What to produce:
When you reach the line containing "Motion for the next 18" in the entries below, repeat it and each line after it exactly until the entries end.
++++ Dataset records ++++
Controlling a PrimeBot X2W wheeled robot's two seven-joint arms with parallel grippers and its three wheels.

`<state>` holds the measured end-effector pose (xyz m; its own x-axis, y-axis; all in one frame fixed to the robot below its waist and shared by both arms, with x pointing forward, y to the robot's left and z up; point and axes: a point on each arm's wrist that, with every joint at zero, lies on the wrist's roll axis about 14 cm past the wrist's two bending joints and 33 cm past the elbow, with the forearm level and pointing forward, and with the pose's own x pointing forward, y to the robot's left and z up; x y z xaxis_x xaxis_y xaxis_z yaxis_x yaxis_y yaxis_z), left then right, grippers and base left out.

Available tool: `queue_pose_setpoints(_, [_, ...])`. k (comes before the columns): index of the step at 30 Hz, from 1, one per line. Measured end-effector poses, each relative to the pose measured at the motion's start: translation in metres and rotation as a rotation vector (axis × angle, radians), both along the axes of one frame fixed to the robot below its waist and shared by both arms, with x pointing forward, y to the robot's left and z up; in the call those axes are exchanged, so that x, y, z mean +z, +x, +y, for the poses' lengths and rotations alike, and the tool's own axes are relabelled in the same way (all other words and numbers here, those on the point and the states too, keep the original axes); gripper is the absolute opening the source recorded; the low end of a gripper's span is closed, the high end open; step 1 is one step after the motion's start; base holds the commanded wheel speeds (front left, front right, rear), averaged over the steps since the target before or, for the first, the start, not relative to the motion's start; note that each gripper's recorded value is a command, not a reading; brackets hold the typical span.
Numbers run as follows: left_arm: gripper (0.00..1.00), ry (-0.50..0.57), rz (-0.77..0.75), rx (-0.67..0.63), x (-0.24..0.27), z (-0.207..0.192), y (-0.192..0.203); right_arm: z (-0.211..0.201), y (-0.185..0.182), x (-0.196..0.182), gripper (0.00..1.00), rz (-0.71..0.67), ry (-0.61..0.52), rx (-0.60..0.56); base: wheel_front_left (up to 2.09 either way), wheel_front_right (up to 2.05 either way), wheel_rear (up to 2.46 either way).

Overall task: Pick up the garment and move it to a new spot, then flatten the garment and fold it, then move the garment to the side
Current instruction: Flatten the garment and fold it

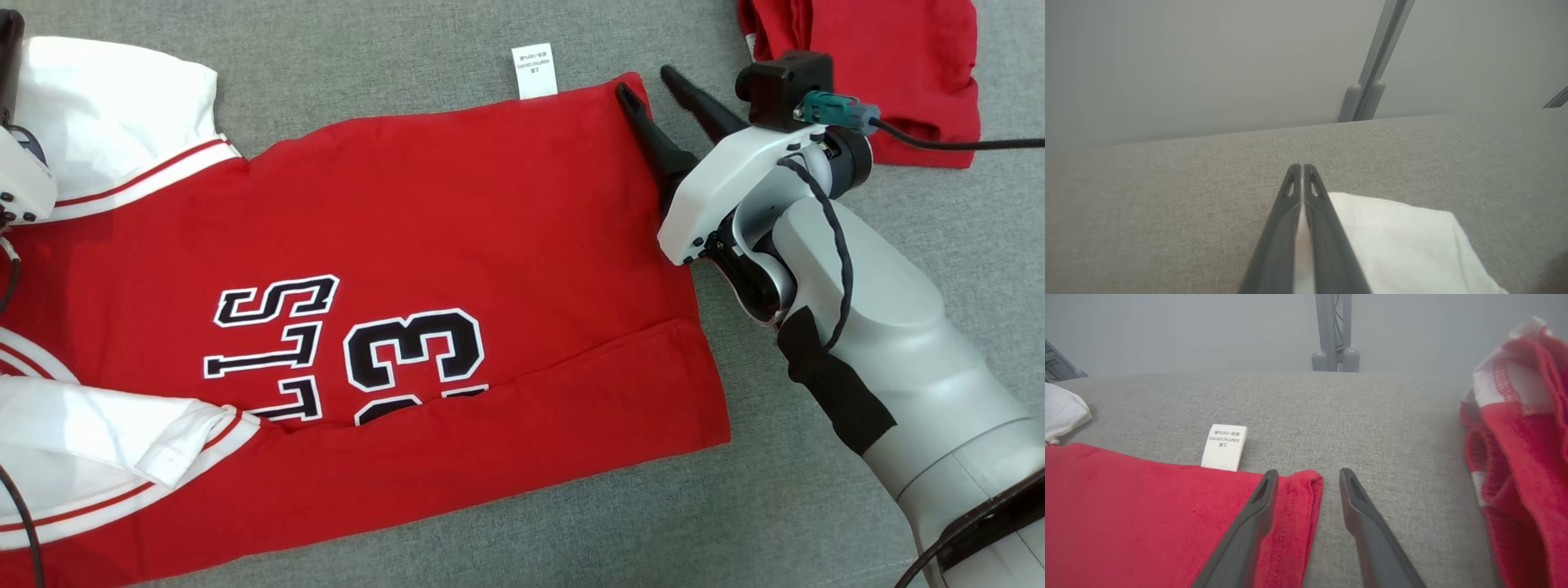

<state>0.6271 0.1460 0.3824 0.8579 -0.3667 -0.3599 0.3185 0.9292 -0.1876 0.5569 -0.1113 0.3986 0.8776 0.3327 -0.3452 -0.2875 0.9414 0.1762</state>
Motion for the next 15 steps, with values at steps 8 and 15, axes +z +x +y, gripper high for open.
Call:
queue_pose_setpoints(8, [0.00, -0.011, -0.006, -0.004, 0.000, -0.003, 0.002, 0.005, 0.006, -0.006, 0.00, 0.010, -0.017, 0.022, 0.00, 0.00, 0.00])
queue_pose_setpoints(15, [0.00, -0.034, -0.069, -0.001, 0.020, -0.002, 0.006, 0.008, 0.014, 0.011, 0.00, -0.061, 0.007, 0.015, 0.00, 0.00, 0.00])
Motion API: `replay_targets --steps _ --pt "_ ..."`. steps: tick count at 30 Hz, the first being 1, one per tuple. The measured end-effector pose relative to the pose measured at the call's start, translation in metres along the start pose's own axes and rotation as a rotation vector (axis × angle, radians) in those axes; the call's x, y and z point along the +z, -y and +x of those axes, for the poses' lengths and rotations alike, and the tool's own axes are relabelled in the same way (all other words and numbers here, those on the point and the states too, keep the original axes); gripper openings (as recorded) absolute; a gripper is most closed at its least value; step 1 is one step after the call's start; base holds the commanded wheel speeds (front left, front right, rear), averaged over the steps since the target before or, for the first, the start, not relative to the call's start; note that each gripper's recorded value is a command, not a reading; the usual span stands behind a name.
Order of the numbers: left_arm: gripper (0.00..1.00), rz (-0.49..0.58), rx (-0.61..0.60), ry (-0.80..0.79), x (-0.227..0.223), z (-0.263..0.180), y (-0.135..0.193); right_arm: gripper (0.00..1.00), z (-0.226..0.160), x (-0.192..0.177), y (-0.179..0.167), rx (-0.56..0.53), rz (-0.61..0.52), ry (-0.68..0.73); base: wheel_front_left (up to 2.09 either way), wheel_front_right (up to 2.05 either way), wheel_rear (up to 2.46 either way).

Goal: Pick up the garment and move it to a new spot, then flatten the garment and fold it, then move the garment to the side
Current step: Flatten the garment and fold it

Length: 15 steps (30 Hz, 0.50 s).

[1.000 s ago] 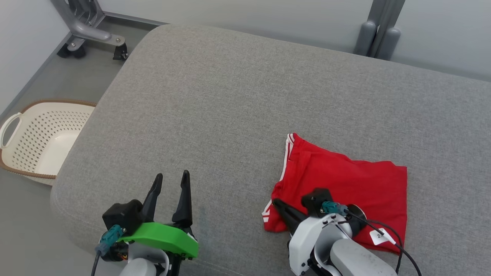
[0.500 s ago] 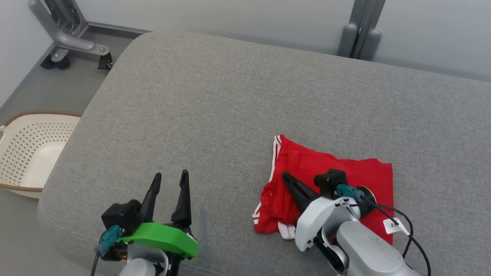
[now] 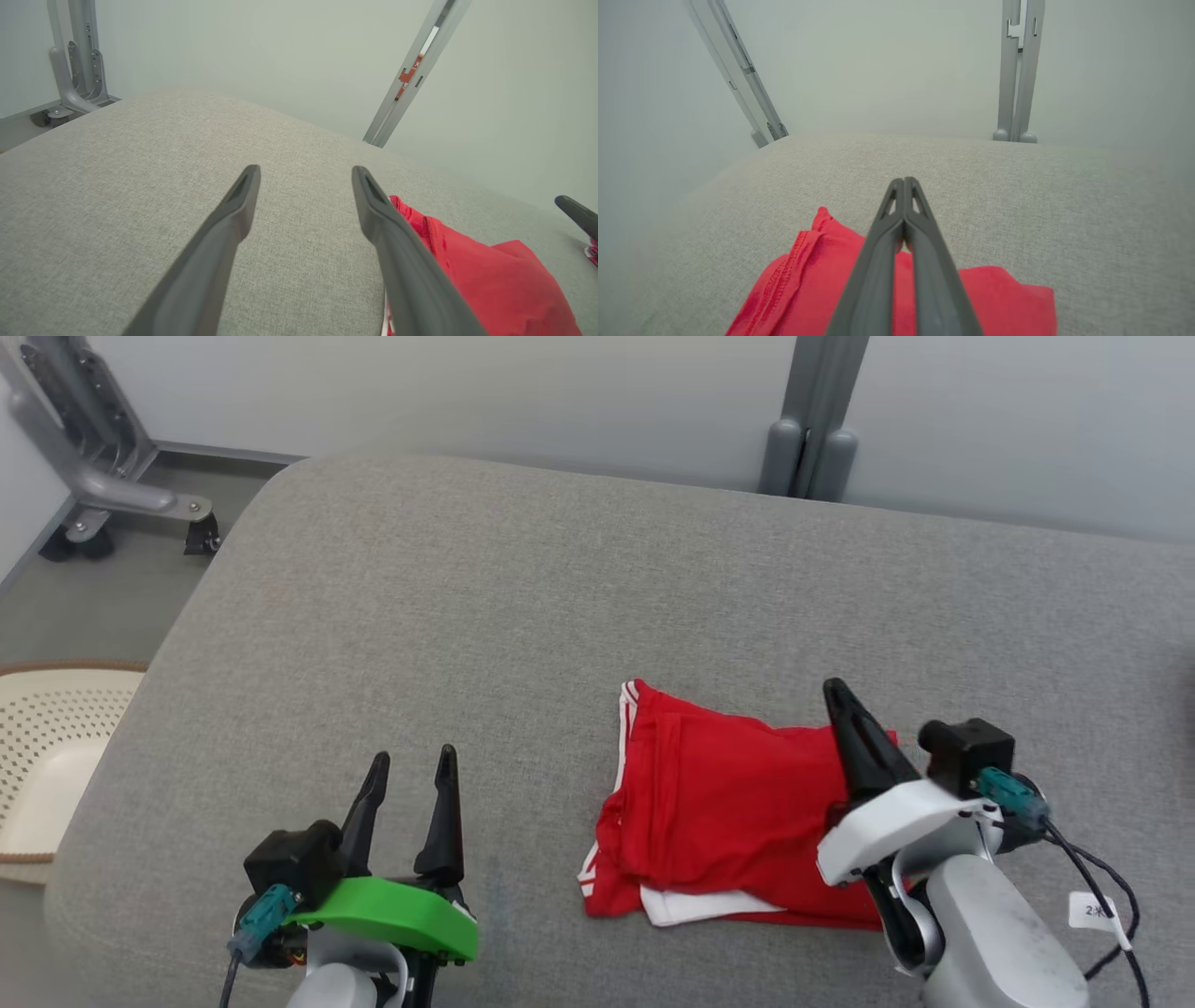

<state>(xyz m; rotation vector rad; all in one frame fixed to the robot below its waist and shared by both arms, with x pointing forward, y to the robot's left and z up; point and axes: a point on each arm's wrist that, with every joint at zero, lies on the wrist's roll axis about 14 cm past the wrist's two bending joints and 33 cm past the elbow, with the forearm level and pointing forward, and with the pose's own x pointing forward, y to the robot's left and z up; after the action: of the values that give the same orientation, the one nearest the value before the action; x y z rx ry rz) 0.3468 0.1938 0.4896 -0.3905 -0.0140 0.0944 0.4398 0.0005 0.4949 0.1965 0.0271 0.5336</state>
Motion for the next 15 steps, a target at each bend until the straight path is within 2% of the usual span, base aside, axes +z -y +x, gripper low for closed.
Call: replay_targets --steps 1,2,9,15 --pt "1.00 -0.002 -0.007 0.004 0.001 0.001 0.003 0.59 -0.005 0.005 0.008 -0.026 -0.005 0.017 0.00 0.00 0.00" --pt "1.00 -0.001 -0.016 0.010 0.003 0.003 0.006 1.00 -0.013 0.008 0.017 -0.055 -0.013 0.032 0.00 0.00 0.00" --pt "1.00 0.010 -0.060 0.029 0.006 0.011 0.023 1.00 -0.060 0.030 0.064 -0.224 -0.044 0.109 0.00 0.00 0.00" --pt "1.00 0.016 -0.081 0.016 -0.001 0.013 0.030 1.00 -0.092 0.041 0.087 -0.316 -0.055 0.138 0.00 0.00 0.00"
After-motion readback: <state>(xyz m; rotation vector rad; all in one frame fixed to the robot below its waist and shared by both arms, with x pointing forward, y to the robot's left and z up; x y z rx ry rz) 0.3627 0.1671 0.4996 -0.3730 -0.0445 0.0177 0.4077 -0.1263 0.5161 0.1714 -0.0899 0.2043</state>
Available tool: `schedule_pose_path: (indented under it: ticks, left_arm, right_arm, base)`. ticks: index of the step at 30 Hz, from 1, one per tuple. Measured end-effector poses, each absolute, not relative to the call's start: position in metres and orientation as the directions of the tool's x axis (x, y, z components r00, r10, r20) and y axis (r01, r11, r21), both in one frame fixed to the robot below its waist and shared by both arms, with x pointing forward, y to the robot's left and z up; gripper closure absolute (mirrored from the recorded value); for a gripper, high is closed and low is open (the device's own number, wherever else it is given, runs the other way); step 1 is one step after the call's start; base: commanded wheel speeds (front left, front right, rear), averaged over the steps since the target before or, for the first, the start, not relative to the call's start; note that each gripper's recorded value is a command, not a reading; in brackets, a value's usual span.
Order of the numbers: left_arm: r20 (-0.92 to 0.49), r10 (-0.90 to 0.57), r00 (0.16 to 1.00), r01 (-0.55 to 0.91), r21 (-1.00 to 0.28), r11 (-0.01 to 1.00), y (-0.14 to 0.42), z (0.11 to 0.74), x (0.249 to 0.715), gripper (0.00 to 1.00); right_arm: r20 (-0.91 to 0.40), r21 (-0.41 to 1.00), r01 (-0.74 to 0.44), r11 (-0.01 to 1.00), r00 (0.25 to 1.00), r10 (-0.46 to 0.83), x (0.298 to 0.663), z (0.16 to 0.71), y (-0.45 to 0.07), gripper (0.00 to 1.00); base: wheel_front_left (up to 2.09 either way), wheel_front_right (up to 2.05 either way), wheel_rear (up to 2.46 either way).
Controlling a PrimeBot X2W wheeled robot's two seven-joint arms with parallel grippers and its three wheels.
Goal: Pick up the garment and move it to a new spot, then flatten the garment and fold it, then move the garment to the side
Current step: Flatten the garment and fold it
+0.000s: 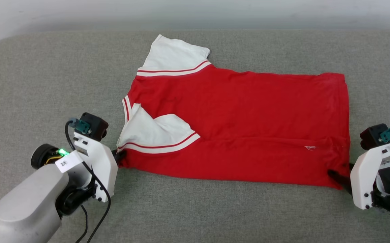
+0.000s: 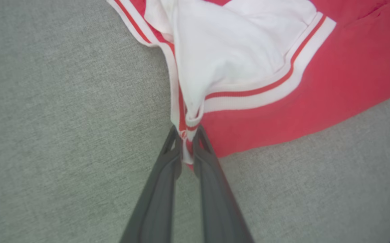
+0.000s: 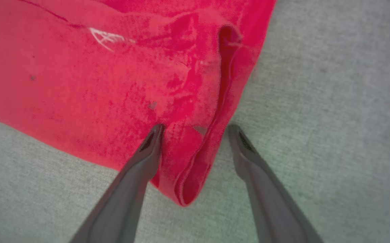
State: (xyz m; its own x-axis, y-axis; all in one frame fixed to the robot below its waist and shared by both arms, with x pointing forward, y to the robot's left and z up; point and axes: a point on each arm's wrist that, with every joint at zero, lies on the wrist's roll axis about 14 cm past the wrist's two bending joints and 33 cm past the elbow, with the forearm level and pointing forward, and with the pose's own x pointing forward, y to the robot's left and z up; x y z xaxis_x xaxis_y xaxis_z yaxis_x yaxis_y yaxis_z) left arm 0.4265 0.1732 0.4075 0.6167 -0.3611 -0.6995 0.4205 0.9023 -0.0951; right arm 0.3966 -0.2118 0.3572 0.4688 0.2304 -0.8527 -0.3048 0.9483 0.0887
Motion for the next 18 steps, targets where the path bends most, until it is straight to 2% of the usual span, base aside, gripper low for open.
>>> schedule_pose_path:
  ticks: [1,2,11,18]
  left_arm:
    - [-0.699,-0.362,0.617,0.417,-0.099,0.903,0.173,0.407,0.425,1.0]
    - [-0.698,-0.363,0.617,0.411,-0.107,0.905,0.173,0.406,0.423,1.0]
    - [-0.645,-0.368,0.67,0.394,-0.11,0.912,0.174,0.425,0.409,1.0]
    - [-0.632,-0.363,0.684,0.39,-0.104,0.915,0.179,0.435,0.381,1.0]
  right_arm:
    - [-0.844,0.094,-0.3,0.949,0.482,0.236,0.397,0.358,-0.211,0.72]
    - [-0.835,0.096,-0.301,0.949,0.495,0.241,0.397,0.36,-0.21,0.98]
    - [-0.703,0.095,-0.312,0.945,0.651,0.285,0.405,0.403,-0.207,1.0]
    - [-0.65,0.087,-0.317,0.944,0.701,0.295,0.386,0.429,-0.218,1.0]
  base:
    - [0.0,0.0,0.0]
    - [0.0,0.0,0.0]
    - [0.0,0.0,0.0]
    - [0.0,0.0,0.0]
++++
Exercise response:
Motion for the next 18 steps, targets where the path bends most, until it is straight to 2% of the usual span, base aside, gripper low for open.
>>> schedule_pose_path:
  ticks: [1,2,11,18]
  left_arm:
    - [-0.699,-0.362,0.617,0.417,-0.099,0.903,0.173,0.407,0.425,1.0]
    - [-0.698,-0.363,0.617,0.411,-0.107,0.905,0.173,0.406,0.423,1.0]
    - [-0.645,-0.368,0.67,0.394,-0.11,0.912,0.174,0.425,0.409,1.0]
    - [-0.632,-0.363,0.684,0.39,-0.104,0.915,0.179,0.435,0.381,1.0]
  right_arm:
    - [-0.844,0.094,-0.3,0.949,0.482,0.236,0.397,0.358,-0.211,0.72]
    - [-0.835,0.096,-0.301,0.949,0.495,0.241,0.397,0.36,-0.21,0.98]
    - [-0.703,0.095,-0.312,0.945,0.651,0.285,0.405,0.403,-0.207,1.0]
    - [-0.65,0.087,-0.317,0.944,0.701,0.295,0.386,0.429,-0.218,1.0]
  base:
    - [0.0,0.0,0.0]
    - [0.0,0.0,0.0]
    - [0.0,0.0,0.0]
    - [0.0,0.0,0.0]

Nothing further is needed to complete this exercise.